Call `await watcher.close()` to stop the watcher.
#### **`const watcher = db.watch([range])`**
Listens to changes that are on the optional `range`.
`range` options are the same as `createReadStream` except they are reversed.
> By default, the yielded snapshots will have the bee's key encoding and value encoding, but can be overwritten by setting the `keyEncoding` and `valueEncoding` options.
Usage example:
```javascript
for await (const [current, previous] of watcher) {
console.log(current.version)
console.log(previous.version)
}
```
Returns a new value after a change, `current` and `previous` are snapshots that are auto-closed before the next value.
Methods:
`await watcher.ready()`
Waits until the watcher is loaded and detects changes.
`await watcher.destroy()`
Stops the watcher. Using `break` inside the `for await` loop will also destroy the watcher.
> Do not attempt to manually close the snapshots. Since they're used internally, let them be auto-closed.
> Watchers are not supported on subs and checkouts.

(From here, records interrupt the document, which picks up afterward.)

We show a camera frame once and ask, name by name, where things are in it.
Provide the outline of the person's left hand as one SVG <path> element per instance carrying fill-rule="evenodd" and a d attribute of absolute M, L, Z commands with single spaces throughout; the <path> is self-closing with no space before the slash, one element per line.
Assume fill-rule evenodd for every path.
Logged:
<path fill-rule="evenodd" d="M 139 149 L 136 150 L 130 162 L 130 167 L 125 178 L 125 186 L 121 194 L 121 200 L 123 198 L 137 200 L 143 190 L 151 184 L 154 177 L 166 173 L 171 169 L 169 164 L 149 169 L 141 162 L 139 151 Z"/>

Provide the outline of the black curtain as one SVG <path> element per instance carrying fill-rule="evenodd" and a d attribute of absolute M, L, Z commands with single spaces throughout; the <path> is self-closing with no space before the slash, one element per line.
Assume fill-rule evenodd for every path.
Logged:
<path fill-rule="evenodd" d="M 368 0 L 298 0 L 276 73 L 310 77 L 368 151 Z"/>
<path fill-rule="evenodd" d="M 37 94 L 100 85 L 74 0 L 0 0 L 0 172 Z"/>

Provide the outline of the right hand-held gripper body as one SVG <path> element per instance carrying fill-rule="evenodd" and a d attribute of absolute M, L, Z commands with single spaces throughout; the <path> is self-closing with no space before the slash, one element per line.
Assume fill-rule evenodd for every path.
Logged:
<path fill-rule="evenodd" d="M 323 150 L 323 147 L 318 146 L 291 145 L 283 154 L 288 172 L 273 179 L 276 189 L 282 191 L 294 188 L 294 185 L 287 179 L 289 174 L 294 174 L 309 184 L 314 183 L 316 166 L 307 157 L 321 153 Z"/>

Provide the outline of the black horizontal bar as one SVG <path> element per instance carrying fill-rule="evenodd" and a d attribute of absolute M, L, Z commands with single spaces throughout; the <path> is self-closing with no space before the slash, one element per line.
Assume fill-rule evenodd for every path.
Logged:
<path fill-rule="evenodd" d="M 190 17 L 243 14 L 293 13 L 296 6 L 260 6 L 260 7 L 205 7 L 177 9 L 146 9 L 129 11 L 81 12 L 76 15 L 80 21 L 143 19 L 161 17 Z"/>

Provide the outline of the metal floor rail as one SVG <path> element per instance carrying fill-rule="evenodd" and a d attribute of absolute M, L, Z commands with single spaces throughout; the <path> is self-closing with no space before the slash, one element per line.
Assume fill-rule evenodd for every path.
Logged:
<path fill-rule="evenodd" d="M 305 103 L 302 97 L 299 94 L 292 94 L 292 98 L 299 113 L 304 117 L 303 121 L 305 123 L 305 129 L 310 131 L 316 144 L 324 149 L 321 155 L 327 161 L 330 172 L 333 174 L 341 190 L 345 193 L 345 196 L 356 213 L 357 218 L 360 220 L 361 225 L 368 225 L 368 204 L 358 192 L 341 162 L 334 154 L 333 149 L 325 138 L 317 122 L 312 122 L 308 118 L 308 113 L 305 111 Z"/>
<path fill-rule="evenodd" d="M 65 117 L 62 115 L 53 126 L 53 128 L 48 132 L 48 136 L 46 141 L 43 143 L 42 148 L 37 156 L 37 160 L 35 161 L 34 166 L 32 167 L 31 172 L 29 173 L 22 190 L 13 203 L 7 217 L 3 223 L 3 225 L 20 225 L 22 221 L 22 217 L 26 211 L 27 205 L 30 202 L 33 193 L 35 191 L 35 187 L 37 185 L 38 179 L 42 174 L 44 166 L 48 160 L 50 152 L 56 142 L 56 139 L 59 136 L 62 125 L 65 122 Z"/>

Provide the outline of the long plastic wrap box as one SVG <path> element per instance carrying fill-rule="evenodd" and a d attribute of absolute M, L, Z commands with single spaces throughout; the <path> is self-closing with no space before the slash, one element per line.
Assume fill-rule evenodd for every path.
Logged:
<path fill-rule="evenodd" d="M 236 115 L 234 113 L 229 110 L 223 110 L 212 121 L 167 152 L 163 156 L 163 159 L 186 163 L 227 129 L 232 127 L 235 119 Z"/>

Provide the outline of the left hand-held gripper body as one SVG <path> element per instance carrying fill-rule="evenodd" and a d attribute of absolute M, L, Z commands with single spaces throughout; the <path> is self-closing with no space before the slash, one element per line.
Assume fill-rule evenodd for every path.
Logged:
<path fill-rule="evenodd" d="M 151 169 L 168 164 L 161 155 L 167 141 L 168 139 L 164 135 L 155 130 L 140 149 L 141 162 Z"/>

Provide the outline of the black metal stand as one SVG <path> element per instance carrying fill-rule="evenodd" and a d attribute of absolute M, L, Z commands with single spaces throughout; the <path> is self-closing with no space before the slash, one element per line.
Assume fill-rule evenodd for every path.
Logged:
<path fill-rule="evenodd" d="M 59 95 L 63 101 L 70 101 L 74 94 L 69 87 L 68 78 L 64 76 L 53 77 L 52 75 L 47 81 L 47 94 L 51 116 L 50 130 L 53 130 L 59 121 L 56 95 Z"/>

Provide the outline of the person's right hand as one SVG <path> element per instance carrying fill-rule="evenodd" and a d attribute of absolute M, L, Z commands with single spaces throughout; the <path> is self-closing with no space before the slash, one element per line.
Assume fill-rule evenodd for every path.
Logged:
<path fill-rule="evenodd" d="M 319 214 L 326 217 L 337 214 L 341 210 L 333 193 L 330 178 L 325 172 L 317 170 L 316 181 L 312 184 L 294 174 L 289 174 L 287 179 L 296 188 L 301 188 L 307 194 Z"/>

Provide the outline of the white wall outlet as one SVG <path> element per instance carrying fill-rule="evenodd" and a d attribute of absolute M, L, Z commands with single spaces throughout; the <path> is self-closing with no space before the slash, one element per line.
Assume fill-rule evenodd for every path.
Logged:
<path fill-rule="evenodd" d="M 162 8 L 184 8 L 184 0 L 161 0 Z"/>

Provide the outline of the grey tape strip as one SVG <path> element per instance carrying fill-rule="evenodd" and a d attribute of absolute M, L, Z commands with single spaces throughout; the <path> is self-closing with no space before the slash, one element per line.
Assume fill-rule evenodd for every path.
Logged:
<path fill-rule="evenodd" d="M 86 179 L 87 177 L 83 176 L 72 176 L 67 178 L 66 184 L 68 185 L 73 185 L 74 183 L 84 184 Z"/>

Instead, use the `range` option to limit the scope.
#### **`const snapshot = db.checkout(version)`**
Get a read-only snapshot of a previous version.
#### **`const snapshot = db.snapshot()`**
Shorthand for getting a checkout for the current version.

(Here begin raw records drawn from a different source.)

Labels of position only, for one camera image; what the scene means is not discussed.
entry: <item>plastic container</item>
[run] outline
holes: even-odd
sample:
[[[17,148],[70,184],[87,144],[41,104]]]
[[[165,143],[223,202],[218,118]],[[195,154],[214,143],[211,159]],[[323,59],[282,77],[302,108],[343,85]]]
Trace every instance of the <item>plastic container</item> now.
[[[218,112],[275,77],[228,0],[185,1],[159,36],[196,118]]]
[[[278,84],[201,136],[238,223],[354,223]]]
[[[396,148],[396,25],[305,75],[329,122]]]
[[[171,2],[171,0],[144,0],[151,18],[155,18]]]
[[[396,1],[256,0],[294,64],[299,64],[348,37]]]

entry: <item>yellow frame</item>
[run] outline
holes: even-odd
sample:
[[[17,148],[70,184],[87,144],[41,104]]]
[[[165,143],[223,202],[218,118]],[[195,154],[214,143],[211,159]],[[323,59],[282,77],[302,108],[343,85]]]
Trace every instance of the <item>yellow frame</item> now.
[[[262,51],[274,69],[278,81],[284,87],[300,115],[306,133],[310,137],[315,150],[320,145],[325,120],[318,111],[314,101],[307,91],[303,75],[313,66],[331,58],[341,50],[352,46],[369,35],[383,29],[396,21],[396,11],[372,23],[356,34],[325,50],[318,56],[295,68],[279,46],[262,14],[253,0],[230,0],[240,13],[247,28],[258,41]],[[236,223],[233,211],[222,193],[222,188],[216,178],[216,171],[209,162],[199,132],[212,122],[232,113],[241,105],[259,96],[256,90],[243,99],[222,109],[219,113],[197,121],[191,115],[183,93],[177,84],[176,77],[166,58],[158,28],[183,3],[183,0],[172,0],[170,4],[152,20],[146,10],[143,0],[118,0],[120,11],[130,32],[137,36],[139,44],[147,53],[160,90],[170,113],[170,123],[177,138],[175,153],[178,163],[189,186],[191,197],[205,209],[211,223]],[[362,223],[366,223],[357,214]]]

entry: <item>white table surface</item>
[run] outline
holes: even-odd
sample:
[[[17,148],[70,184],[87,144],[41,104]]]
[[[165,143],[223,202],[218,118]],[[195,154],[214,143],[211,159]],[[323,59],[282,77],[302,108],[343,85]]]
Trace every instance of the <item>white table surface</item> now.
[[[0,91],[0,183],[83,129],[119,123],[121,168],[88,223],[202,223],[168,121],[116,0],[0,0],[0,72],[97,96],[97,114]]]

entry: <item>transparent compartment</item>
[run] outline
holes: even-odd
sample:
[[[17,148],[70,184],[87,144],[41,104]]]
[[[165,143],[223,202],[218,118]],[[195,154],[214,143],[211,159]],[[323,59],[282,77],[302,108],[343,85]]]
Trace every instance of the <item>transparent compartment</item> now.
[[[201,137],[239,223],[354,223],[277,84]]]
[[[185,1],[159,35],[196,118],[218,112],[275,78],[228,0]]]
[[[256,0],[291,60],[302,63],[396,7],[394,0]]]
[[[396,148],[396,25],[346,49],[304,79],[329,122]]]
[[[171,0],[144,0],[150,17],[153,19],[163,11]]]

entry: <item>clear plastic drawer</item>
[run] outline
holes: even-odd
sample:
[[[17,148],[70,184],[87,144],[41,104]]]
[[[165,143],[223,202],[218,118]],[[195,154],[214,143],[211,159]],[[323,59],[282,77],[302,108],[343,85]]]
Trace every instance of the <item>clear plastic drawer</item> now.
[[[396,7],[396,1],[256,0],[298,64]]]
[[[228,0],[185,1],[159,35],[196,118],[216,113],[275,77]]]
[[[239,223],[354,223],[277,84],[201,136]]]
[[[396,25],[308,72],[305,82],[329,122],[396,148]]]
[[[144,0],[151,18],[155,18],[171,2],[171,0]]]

#### **`const sub = db.sub('sub-prefix', options = {})`**
Create a sub-database where a given value will prefix all entries.
This makes it easy to create namespaces within a single Hyperbee.
`options` include:
| Property | Description | Type | Default |
| :-----------------: | --------------------------------------------------------------------------- | ------ | ------------------------- |
| **`sep`** | A namespace separator | Buffer | `Buffer.alloc(1)` |
| **`valueEncoding`** | Encoding type for the values. Takes values of 'json', 'utf-8', or 'binary'. | String | `defaults to the parents` |
| **`keyEncoding`** | Encoding type for the keys. Takes values of 'ascii', 'utf-8', or 'binary'. | String | `defaults to the parents` |
For example:
```javascript
const root = new Hyperbee(core)
const sub = root.sub('a')
// In root, this will have the key ('a' + separator + 'b')
await sub.put('b', 'hello')
// Returns => { key: 'b', value: 'hello')
await sub.get('b')
```
#### **`const header = await db.getHeader([options])`**
Returns the header contained in the first block. Throws an error if undecodable.
`options` are the same as the `core.get` method.
#### **`const isHyperbee = await Hyperbee.isHyperbee(core, [options])`**
Returns `true` if the core contains a Hyperbee, `false` otherwise.
This requests the first block on the core, so it can throw depending on the options.
`options` are the same as the `core.get` method.